Restricting and Permitting Access
There are several mechanisms used by file systems to control access to data. Usually the intent is to prevent reading or modifying files by a user or group of users. Another reason is to ensure data is modified in a controlled way so access may be restricted to a specific program. Examples include passwords stored in the metadata of the file or elsewhere and file permissions in the form of permission bits, access control lists, or capabilities. The need for file system utilities to be able to access the data at the media level to reorganize the structures and provide efficient backup usually means that these are only effective for polite users but are not effective against intruders.
Methods for encrypting file data are sometimes included in the file system. This is very effective since there is no need for file system utilities to know the encryption seed to effectively manage the data.
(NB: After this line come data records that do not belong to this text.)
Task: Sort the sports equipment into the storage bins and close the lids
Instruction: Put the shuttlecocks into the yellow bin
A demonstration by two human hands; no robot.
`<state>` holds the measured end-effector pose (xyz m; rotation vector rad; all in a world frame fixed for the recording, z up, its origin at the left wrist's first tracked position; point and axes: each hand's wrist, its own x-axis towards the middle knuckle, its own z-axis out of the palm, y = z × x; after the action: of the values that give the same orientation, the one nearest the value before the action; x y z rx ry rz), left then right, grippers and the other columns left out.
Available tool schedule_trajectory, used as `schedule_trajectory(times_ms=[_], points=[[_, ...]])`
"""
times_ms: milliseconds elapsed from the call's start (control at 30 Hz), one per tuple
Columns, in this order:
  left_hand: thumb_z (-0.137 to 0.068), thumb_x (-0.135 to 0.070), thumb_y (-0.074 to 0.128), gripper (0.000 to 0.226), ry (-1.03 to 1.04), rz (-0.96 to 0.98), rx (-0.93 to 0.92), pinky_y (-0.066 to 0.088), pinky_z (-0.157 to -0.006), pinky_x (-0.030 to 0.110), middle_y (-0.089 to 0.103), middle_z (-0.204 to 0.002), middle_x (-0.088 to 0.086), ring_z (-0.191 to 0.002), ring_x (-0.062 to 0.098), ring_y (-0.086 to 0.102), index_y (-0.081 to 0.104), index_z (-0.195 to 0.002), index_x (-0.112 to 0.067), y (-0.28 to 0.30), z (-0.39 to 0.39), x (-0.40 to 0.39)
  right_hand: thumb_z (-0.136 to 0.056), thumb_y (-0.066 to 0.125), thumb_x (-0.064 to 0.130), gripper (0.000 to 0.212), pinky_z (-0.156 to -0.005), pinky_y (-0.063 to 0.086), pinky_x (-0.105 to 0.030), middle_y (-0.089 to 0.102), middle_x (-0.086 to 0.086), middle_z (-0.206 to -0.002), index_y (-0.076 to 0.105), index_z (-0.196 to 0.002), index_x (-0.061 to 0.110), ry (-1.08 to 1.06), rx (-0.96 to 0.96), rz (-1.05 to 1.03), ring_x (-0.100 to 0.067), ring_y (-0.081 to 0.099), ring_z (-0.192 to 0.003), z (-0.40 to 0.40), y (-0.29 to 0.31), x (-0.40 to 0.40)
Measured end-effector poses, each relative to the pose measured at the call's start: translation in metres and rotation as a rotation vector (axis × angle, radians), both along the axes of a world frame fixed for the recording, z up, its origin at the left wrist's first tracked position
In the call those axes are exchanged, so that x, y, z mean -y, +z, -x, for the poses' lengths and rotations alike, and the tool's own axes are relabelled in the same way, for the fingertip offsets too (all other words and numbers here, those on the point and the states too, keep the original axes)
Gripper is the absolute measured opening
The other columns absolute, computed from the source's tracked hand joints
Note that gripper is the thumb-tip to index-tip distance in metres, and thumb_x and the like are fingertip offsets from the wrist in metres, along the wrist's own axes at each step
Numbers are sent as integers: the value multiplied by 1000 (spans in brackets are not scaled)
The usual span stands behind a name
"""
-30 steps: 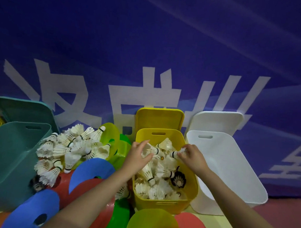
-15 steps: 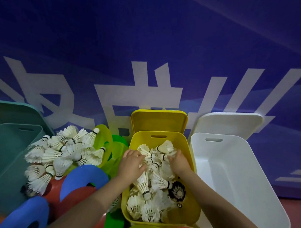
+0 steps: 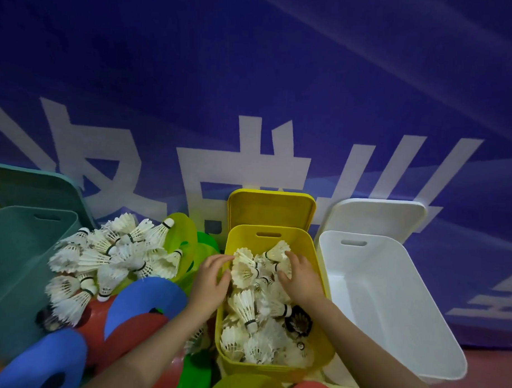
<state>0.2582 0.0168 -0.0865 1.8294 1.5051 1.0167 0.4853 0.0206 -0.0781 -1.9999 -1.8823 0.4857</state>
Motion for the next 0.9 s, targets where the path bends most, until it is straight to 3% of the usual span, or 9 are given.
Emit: schedule_trajectory(times_ms=[300,600,733,900], points=[[-90,-6,56,30,247,-19,-46,43,-93,34,54,-116,4,-110,21,53,61,-118,-17,13,128,27,-95,51,33,54,-98,39,-35,40,-7,-143,36,-144,17,196,-75,-127,-25,40,-130,104,40,9],[-88,-20,61,42,381,166,-198,44,-90,35,51,-125,10,-113,26,52,53,-129,-16,-6,227,33,-94,46,13,41,-103,39,-33,49,-10,-136,49,-135,12,436,-149,-61,-25,48,-125,225,25,-15],[-87,-31,64,58,309,213,-276,42,-97,34,45,-132,8,-121,24,46,42,-139,-18,-14,253,15,-93,43,8,43,-101,36,-31,49,-11,-138,50,-135,9,445,-42,-16,-26,48,-124,255,15,-44],[-89,-32,60,69,153,261,-329,41,-99,30,36,-141,3,-125,19,42,26,-148,-23,-30,265,-11,-87,51,10,57,-102,40,-34,40,-6,-146,39,-142,17,607,352,177,-27,39,-130,257,6,-74]])
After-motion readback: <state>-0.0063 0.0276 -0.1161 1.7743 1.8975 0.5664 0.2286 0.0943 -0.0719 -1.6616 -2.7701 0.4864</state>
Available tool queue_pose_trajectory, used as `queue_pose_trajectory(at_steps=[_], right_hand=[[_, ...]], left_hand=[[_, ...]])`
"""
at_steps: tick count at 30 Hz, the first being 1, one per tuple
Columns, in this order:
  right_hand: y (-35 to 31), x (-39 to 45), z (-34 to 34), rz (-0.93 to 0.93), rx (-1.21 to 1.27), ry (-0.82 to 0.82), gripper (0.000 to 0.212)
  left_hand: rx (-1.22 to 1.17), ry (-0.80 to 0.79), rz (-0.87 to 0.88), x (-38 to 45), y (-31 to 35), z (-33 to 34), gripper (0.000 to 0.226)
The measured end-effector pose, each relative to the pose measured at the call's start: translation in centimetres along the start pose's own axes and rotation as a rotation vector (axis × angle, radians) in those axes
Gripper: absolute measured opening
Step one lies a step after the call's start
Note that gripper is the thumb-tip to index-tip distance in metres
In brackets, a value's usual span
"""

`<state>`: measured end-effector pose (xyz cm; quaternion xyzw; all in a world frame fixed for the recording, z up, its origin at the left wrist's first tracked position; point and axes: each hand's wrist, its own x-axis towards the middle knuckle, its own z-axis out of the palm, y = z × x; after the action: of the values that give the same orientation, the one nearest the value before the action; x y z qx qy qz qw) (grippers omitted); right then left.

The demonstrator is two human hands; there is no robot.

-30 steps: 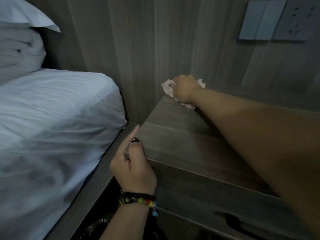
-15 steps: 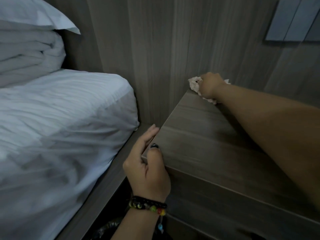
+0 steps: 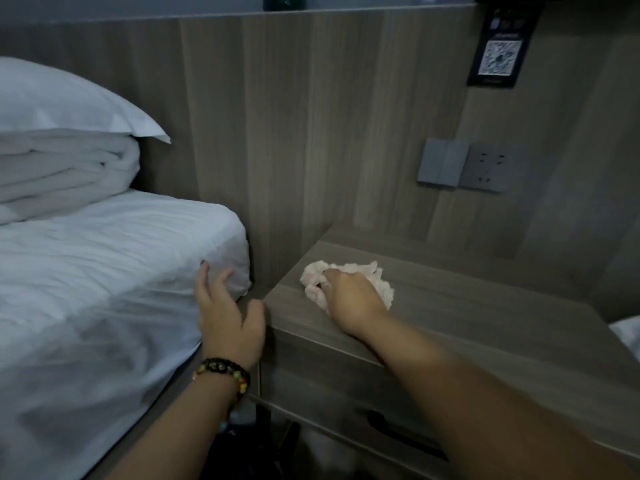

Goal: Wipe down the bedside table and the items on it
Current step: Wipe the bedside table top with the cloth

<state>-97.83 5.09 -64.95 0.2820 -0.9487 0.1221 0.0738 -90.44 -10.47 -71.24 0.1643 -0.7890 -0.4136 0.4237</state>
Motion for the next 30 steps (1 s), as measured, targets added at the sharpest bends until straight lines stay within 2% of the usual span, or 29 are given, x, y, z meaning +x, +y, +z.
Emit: queue_pose_trajectory(at_steps=[3, 9, 13, 16, 20, 26, 30], right_hand=[[-0.1, -2.3, 0.1, 0.009, 0.074, 0.000, 0.033], [2.9, -7.1, -0.7, 0.122, 0.071, 0.081, 0.022], [7.7, -11.1, -2.5, 0.228, 0.076, 0.111, 0.023], [12.0, -14.3, -4.1, 0.336, 0.076, 0.174, 0.028], [17.4, -17.9, -6.0, 0.449, -0.015, 0.240, 0.029], [22.0, -18.0, -6.6, 0.544, -0.184, 0.279, 0.026], [24.4, -16.0, -6.8, 0.596, -0.297, 0.219, 0.022]], left_hand=[[-0.001, -0.022, 0.049, -0.2, 3.5, -0.8, 0.056], [0.104, -0.224, 0.280, -2.0, 9.2, 2.4, 0.046], [0.259, -0.419, 0.388, -4.4, 10.7, 5.4, 0.052], [0.311, -0.477, 0.447, -6.3, 12.0, 6.8, 0.059], [0.231, -0.505, 0.540, -9.1, 14.8, 9.2, 0.047], [0.251, -0.585, 0.693, -12.3, 16.9, 12.1, 0.051], [0.278, -0.669, 0.644, -11.8, 16.6, 12.3, 0.048]])
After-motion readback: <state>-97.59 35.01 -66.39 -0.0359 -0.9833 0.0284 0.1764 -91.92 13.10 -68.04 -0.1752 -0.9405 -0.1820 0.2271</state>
The risks of relying on encryption include the fact that an attacker can copy the data and use brute force to decrypt the data. Additionally, losing the seed means losing the data.
One significant responsibility of a file system is to ensure that the file system structures in secondary storage remain consistent, regardless of the actions by programs accessing the file system. This includes actions taken if a program modifying the file system terminates abnormally or neglects to inform the file system that it has completed its activities. This may include updating the metadata, the directory entry and handling any data that was buffered but not yet updated on the physical storage media.
Other failures which the file system must deal with include media failures or loss of connection to remote systems.
In the event of an operating system failure or "soft" power failure, special routines in the file system must be invoked similar to when an individual program fails.
The file system must also be able to correct damaged structures. These may occur as a result of an operating system failure for which the OS was unable to notify the file system, a power failure, or a reset.
The file system must also record events to allow analysis of systemic issues as well as problems with specific files or directories.
The most important purpose of a file system is to manage user data. This includes storing, retrieving and updating data.
Some file systems accept data for storage as a stream of bytes which are collected and stored in a manner efficient for the media. When a program retrieves the data, it specifies the size of a memory buffer and the file system transfers data from the media to the buffer. A runtime library routine may sometimes allow the user program to define a record based on a library call specifying a length. When the user program reads the data, the library retrieves data via the file system and returns a record.
Some file systems allow the specification of a fixed record length which is used for all writes and reads. This facilitates locating the nth record as well as updating records.
An identification for each record, also known as a key, makes for a more sophisticated file system. The user program can read, write and update records without regard to their location. This requires complicated management of blocks of media usually separating key blocks and data blocks. Very efficient algorithms can be developed with pyramid structures for locating records.